So, yes, I haven't written a heck of a lot in the last week or so. The Greywater .doc is at 96,734 words, which is annoying because if I could just apply myself to it, I could easily kick it over 100k in an evening. But between having family to stay and having to organise stuff for my last week at work, not much has been happening. Today I even wasted time by reading Harry Potter fanfic, which should say something because I'm not even a fan of the franchise as such. But to settle my niece and nephew the other day I in some desperation played them this vid, and it eventually led to watchings of the first two movies. I'd rather forgotten how much I enjoyed those first two books, actually; when I first read them all the way back in the summer of 2000/2001, they reminded me of Roald Dahl books I'd adored as a child, and so I do think of them fondly enough. It was the latter books that drove me bonkers. Also, I still have that crush on Lucius Malfoy. Er. It may go a ways towards explaining my own character Ryennkar Vassidenel, come to think of it. But then I've had a thing for white-haired pretty boys of dubious morality for quite a long time anyway. Ha.
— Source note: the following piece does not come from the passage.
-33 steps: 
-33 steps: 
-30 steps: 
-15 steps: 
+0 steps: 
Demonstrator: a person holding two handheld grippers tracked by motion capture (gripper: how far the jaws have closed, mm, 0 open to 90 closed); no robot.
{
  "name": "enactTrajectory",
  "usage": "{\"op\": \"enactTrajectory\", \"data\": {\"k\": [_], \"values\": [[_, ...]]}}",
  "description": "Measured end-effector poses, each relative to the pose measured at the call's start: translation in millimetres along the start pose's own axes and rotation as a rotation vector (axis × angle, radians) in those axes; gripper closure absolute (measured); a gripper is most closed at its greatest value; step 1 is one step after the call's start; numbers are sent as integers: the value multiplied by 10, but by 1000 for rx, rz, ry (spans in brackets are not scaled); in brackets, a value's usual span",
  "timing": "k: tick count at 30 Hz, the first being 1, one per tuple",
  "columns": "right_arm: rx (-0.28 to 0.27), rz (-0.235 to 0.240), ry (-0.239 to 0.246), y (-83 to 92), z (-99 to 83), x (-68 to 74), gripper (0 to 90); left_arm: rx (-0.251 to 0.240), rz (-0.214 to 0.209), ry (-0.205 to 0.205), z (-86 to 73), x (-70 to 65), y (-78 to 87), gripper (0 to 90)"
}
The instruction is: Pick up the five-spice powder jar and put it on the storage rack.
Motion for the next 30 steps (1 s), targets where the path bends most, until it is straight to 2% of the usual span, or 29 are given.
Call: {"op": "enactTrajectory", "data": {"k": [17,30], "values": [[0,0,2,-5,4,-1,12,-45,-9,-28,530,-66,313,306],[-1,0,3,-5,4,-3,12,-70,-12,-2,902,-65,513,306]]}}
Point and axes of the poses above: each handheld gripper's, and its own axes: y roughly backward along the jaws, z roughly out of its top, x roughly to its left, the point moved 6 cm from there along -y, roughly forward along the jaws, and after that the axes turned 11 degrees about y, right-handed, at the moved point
Still. Even though I haven't been writing physically, I have been writing in my head. I've actually been thinking a lot about the origins of the cardinal gods of my fictional world, partly because of Greywater. The lead female has been bound to the city of Aran Nomese by the earth-god, and the lead male is in the army of the earth-god against the forces of the fire-lady of the South. And it's just been...interesting, because Otho's aide-de-camp Sabin had a little rant about religion, which I did not expect. Sabin, you see, is a straight man who brings to mind one Owen Burnett; I totally didn't see it coming. Ha. Otho later went to an earth-church and had a fascinating discussion with one of the priests there, and...I never really realised how much I explore my own lack of faith in my writing. Basically I'm not at all religious, but I have a deep fascination with faith and things beyond the pale. Usually I indulge in this with stories about ghosts and magic and whatnot, but the four gods and how their world reacts to them in their Dreaming...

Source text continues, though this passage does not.